How do you feel about your learning abilities? Take this quick survey to figure it out, ranking questions on a scale of 1–4, 1 meaning “least like me” and 4 meaning “most like me.” These questions will help you determine how the chapter concepts relate to you right now. As you are introduced to new concepts and practices, it can be informative to reflect on how your understanding changes over time. We’ll revisit these questions at the end of the chapter to see whether your feelings have changed.

  1. Learning for me is easy. I don’t even have to think about it.
  2. I have a preferred learning style.
  3. If I can’t learn something right away, I have difficulty staying with it.
  4. I think my teachers are the most significant aspect of my learning.

You can also take the Chapter 2 survey anonymously online.


“When I came to college, I was a great STEM student. I knew the best ways to study for understanding the complexity of cellular mechanisms, but I had no idea how to study for classes where I would need to draw upon political theory or even how to memorize vocabulary words for language classes. Since I am now a humanities student studying Russian, I learned the hard way that you cannot study for every class the same way.

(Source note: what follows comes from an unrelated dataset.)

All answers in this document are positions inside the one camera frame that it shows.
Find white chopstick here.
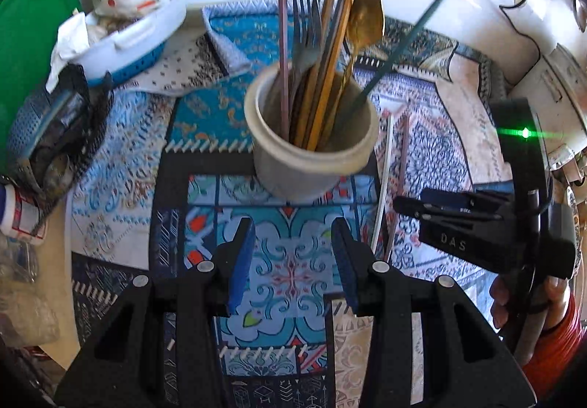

“For my first Russian vocabulary quiz, I studied almost 14 hours because I could not remember the words no matter how hard I tried. I was studying the Russian textbook the same way that I would study for a Chemistry or Biology class: to simply read the chapter or vocabulary list over and over again. I knew that I could not afford to be this time-inefficient for the entire semester, so I asked my professor for some tips on how to study for her class. Now, I start studying three days before each quiz by making flash cards the first day, studying the words from Russian to English the second day, and then studying the words from English to Russian by writing them down the third day. This new method is not one that works well for every class, but that’s the beauty of it! I am a better learner because I have found ways to use a more diverse range of studying tactics.”

— Gabby Kennedy, Baylor University

About This Chapter

In this chapter you will learn about the art of learning itself, as well as how to employ strategies that enable you to learn more efficiently.

After reading this chapter, you should be able to do the following:

  • Discover the different types of learning and your learning practices.
  • Make informed and effective learning choices in regards to personal engagement and motivation.
  • Identify and apply the learning benefits of a growth mindset.
  • Evaluate and make informed decisions about learning styles and learning skills.
  • Recognize how personality type models influence learning and utilize that knowledge to improve your own learning.
  • Identify the impact of outside circumstances on personal learning experiences and develop strategies to compensate for them.
  • Recognize the presence of the “hidden curriculum” and how to navigate it.